Assignment. Report every line from the material that contains the word "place".

+++ Collected material

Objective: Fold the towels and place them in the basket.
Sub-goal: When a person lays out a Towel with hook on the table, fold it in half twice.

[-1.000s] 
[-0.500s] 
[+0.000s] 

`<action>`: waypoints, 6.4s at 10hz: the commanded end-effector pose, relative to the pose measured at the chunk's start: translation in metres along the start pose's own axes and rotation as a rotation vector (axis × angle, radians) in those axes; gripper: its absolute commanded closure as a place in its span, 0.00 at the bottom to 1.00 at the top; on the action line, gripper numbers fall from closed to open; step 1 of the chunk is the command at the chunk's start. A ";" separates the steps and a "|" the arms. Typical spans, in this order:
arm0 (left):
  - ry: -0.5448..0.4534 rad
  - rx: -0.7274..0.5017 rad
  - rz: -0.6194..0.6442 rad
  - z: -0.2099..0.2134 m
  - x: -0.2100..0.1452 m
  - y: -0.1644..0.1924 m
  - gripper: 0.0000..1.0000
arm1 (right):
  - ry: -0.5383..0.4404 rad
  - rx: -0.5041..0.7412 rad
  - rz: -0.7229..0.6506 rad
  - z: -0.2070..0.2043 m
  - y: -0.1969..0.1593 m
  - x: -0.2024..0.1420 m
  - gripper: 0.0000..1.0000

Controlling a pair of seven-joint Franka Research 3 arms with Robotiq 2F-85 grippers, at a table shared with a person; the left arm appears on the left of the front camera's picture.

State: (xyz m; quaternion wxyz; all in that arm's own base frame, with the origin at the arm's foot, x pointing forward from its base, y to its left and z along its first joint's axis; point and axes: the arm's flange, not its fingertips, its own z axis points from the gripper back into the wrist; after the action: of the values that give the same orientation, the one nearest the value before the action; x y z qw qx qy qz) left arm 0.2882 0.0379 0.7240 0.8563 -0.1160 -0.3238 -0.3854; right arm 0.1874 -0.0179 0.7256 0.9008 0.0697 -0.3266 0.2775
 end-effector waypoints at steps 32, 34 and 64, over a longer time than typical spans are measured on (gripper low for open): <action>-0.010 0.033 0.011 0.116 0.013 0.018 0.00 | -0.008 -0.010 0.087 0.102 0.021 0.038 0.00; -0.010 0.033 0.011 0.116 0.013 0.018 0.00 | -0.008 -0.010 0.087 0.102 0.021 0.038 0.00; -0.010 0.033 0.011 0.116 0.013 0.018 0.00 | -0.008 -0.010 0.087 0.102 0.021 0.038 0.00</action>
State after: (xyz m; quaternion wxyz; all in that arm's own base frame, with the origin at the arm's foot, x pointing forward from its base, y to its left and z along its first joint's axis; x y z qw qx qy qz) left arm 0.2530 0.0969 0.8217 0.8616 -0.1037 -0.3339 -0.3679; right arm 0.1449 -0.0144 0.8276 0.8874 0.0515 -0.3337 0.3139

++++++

Written response.
Objective: Fold the towels and place them in the basket.
`<action>`: waypoints, 6.4s at 10hz: the commanded end-effector pose, relative to the pose measured at the chunk's start: translation in metres along the start pose's own axes and rotation as a rotation vector (axis × angle, radians) in those axes; gripper: its absolute commanded closure as a place in its span, 0.00 at the bottom to 1.00 at the top; on the action line, gripper numbers fall from closed to open; step 1 of the chunk is the command at the chunk's start. A ";" separates the steps and a "|" the arms. Typical spans, in this order:

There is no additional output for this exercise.